簡単に言うと、財務省が勝手な思惑で勝手に予算を組まないように、タガをはめるという意味合いなのかもしれませんし、一種のチェック機能を持たせているとも考えられます。

■予算編成の基本方針
来年度の基本方針は、11月27日に閣議決定されました。
「経済再生」「歳出改革」「歳入改革」を3本柱とし、“1億総活躍社会”“TPP”などの対策を進めることとしています。自民党の政務調査会などでの議論では、「財政健全化という面ばかりが強調されている」「経済再生がなければ、財政再建はできないのに、経済再生についての記述が少ない」という趣旨の指摘が相次ぎ、これらの声を反映させて修文を行い「平成28年度予算編成の基本方針」が完成しました。

■緊急施策に対応する補正予算
また同日に、安倍総理から「補正予算の編成指示」が出ました。実は補正予算は毎年必ず編成されています。年度当初の予測よりも税収が上がったり下がったり、歳出面でも災害の有無などにより予想よりも出たり出なかったりがあるので、年度の終わりに修正するのです。しかし、そういう種類の「補正予算」は注目されません。注目されるのは「経済対策」としての“補正”が組まれるかどうかです。
先日の総理の指示は、「公共事業を中心に」といった切り口からのものではなく、「一億総活躍社会の実現」「TPP対策」において急を要する施策に対応するようにという中身です。指示の中には保育所、介護施設の整備、低所得高齢者世帯への臨時給付金、攻めの農林水産業に資する施策、災害復旧その他、緊急性の高い経費など、具体的なものが多く含まれています。

■プライマリーバランスと補正予算
そして最後に、平成27年度のプライマリーバランス(基礎的財政収支)の赤字半減目標を堅持せよという項目があります。この項目があるので、補正予算の上限が決められることになり、財務省としてはまだ決定していませんが、新聞報道などには「3兆円強」などと書かれている根拠となっています。

■「経済・財政再生計画」のスタート
今年はこの補正予算案を12月の半ば過ぎに、そして28年4月からの当初予算については12月24日をめどに仕上げたいということで、主計局中心に現場のみなさんもがんばっています。
平成28年度の予算は、6月に出された「経済・財政再生計画」の5ヵ年計画の1年目に当たります。

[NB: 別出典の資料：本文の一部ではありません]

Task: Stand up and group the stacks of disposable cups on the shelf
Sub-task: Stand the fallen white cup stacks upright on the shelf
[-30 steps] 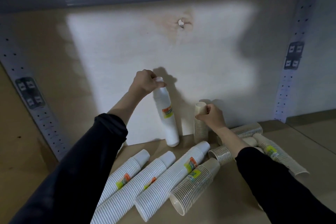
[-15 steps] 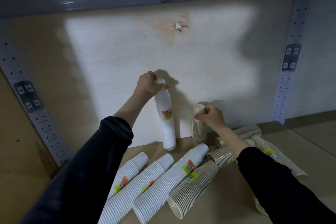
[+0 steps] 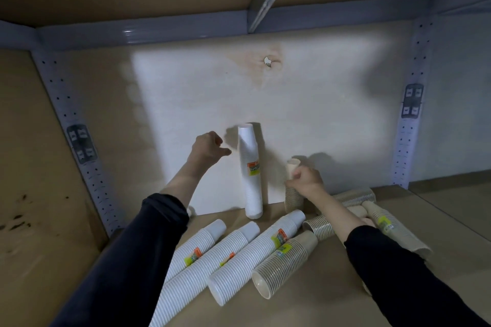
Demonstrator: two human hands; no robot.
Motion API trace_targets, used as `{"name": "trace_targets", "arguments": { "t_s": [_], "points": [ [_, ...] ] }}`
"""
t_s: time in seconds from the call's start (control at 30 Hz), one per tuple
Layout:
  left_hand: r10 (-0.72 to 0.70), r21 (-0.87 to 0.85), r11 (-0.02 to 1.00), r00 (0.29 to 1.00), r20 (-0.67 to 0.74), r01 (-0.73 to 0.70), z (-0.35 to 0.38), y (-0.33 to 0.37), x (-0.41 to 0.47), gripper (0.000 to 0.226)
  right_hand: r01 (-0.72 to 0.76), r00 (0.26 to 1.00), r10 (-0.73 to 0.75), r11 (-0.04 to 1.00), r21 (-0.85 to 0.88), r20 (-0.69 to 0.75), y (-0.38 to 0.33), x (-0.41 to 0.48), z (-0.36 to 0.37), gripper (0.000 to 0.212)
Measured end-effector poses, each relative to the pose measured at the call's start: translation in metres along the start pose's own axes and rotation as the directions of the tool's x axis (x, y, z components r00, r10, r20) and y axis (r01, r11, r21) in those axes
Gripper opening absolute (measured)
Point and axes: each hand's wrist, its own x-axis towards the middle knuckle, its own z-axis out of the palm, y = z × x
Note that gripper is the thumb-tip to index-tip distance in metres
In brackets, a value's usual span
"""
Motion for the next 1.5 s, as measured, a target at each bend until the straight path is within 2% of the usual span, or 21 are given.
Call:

黙っていても毎年膨れ上がる社会保障費を、毎年約2,000億円圧縮し、3年間で1.5~1.6兆円の伸びに抑えたいという目標が書かれています。
赤字国債を発行して、どんどん予算を組むことが許されるのであれば、多くの国民の期待に応えられてよいのですが、そうはいきません。知恵を出し努力もし、今までより効率的に、同等かそれ以上の結果が残せる手法の開拓が求められています。主計官のみなさんも財政制度等審議会で有識者から意見をいただきながら、その方策を毎年考えています。
何とか歳出と歳入のバランスを取りつつも、経済の好循環を実現していく。特に地方への好循環が波及していく方法を模索し、たどり着き、「骨太の方針」の目標を達成したいと思います。